Exercise instructions
Where the lines below hold images, skip those and copy every word exactly.
"""
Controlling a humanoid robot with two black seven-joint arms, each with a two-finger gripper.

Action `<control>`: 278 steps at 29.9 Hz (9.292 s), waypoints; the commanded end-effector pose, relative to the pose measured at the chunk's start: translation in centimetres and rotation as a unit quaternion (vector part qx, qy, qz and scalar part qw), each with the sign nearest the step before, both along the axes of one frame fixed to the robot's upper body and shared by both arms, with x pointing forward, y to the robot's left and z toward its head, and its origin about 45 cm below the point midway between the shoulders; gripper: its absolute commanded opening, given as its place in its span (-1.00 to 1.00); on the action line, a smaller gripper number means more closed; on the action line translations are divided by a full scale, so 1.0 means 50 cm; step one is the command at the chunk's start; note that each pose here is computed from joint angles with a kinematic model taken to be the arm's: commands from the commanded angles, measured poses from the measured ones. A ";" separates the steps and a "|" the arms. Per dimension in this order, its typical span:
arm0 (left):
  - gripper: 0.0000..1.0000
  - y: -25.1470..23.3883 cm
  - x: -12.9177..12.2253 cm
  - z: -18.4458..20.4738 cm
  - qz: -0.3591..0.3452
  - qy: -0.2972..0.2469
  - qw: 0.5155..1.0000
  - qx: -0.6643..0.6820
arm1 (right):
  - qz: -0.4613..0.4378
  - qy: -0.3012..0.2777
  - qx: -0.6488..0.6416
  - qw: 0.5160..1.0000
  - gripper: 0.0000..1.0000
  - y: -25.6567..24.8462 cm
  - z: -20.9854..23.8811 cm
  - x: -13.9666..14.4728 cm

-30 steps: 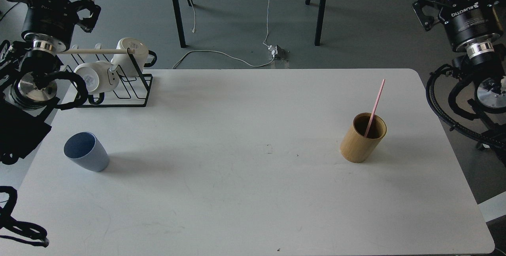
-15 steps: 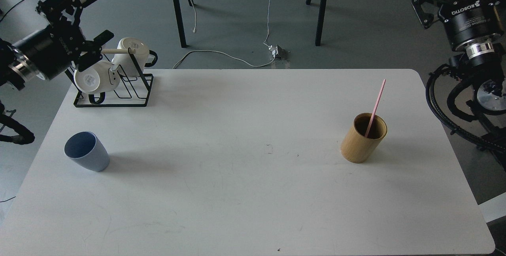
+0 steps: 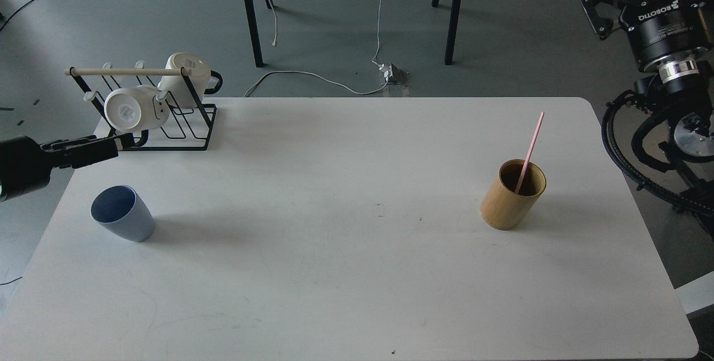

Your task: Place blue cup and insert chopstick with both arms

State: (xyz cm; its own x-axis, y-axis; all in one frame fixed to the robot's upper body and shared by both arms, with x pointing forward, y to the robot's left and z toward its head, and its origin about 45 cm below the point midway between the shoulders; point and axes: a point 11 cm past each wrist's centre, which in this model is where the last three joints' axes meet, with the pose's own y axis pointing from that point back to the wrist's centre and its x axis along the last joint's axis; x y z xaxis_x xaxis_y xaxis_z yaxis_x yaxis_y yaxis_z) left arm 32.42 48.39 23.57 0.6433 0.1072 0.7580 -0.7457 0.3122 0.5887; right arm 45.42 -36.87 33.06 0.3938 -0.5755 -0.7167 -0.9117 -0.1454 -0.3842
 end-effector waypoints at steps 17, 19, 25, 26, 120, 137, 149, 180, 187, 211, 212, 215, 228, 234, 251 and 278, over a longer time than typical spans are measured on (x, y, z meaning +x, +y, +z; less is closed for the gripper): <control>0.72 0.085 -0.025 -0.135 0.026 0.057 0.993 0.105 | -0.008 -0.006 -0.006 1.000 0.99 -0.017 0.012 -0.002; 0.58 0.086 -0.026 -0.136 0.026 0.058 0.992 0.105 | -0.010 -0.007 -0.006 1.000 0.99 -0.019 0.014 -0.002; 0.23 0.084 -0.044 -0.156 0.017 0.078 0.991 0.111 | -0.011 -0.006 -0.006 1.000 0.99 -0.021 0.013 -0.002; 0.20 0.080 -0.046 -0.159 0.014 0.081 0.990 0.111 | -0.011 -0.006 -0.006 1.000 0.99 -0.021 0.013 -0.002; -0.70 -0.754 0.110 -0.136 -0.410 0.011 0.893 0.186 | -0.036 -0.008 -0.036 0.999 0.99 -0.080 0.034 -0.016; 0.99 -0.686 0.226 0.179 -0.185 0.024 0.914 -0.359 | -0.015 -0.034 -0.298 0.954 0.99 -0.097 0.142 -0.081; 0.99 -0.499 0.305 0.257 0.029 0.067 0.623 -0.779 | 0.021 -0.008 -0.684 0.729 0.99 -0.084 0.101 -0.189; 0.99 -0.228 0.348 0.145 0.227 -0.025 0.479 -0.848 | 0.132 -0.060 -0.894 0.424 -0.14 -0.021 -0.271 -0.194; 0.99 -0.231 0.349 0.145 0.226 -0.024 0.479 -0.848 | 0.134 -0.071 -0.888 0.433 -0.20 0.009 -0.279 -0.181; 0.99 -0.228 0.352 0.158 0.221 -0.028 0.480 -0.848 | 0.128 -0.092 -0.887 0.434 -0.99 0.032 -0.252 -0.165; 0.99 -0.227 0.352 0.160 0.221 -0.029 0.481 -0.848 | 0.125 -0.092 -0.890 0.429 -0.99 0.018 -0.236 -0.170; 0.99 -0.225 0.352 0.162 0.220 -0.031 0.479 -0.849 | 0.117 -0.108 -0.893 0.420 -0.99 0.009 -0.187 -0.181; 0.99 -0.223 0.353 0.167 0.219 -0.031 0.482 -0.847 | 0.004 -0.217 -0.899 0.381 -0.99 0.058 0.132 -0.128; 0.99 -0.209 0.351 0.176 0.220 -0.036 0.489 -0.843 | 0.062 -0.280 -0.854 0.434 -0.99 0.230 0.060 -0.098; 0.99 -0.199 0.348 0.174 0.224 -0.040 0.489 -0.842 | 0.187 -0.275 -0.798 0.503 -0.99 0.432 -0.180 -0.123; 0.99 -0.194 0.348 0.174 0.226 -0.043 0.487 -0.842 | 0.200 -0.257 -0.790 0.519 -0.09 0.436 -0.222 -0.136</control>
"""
Result of this exercise
Controlling a humanoid robot with two black seven-joint arms, each with a two-finger gripper.

Action `<control>`: 278 steps at 29.9 Hz (9.292 s), waypoints; the commanded end-effector pose, relative to the pose measured at the chunk's start: translation in centimetres and rotation as a unit quaternion (vector part qx, qy, qz and scalar part qw), each with the sign nearest the step before, both along the axes of one frame fixed to the robot's upper body and shared by both arms, with x pointing forward, y to the robot's left and z toward its head, and its origin about 45 cm below the point midway between the shoulders; gripper: its absolute commanded opening, given as its place in its span (-1.00 to 1.00); on the action line, a smaller gripper number means more closed; on the action line translations are divided by a full scale, so 1.0 means 50 cm; step one is the command at the chunk's start; note that each pose here is computed from joint angles with a kinematic model taken to be the arm's: commands from the commanded angles, measured poses from the measured ones. A ";" separates the steps and a "|" the arms. Per dimension in this order, its typical span:
arm0 (left):
  - gripper: 0.0000..1.0000
  - y: -25.1470..23.3883 cm
  - x: -12.9177..12.2253 cm
  - z: -18.4458..20.4738 cm
  - qz: -0.3591..0.3452
  - qy: -0.2972..0.2469
  - qw: 0.5155..1.0000
  - qx: -0.6643..0.6820
arm1 (right):
  - qz: -0.4613..0.4378
  - qy: -0.3012..0.2777
  - qx: -0.6488..0.6416
  - qw: 0.5160..1.0000
  - gripper: 0.0000..1.0000
  - y: -25.6567..24.8462 cm
  - z: -20.9854..23.8811 cm
  - x: -13.9666..14.4728 cm

-30 steps: 
-15 steps: 
+0 steps: 

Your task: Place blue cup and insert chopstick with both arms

State: (xyz cm; its own x-axis, y-axis; all in one frame fixed to the robot's upper body and shared by both arms, with x pointing forward, y to the robot's left and z toward its head, and its origin about 45 cm below the point midway between the shoulders; point and axes: a point 11 cm past each wrist's centre, which in this model is where the last three joints' axes meet, with the pose's own y axis pointing from that point back to the wrist's centre and its x axis along the last joint's axis; x y z xaxis_x xaxis_y xaxis_z yaxis_x yaxis_y yaxis_z) left arm 32.42 48.39 23.57 0.6433 0.1072 0.7580 -0.7457 0.3122 0.5887; right arm 45.42 -36.87 33.06 0.3938 -0.5755 -0.7167 -0.9117 -0.1454 -0.3842
 end-effector waypoints at steps 17, 19, 25, 26, 120, 137, 149, 180, 187, 211, 212, 215, 228, 234, 251 and 278, over a longer time than typical spans are measured on (x, y, z meaning +x, +y, +z; less is closed for the gripper): <control>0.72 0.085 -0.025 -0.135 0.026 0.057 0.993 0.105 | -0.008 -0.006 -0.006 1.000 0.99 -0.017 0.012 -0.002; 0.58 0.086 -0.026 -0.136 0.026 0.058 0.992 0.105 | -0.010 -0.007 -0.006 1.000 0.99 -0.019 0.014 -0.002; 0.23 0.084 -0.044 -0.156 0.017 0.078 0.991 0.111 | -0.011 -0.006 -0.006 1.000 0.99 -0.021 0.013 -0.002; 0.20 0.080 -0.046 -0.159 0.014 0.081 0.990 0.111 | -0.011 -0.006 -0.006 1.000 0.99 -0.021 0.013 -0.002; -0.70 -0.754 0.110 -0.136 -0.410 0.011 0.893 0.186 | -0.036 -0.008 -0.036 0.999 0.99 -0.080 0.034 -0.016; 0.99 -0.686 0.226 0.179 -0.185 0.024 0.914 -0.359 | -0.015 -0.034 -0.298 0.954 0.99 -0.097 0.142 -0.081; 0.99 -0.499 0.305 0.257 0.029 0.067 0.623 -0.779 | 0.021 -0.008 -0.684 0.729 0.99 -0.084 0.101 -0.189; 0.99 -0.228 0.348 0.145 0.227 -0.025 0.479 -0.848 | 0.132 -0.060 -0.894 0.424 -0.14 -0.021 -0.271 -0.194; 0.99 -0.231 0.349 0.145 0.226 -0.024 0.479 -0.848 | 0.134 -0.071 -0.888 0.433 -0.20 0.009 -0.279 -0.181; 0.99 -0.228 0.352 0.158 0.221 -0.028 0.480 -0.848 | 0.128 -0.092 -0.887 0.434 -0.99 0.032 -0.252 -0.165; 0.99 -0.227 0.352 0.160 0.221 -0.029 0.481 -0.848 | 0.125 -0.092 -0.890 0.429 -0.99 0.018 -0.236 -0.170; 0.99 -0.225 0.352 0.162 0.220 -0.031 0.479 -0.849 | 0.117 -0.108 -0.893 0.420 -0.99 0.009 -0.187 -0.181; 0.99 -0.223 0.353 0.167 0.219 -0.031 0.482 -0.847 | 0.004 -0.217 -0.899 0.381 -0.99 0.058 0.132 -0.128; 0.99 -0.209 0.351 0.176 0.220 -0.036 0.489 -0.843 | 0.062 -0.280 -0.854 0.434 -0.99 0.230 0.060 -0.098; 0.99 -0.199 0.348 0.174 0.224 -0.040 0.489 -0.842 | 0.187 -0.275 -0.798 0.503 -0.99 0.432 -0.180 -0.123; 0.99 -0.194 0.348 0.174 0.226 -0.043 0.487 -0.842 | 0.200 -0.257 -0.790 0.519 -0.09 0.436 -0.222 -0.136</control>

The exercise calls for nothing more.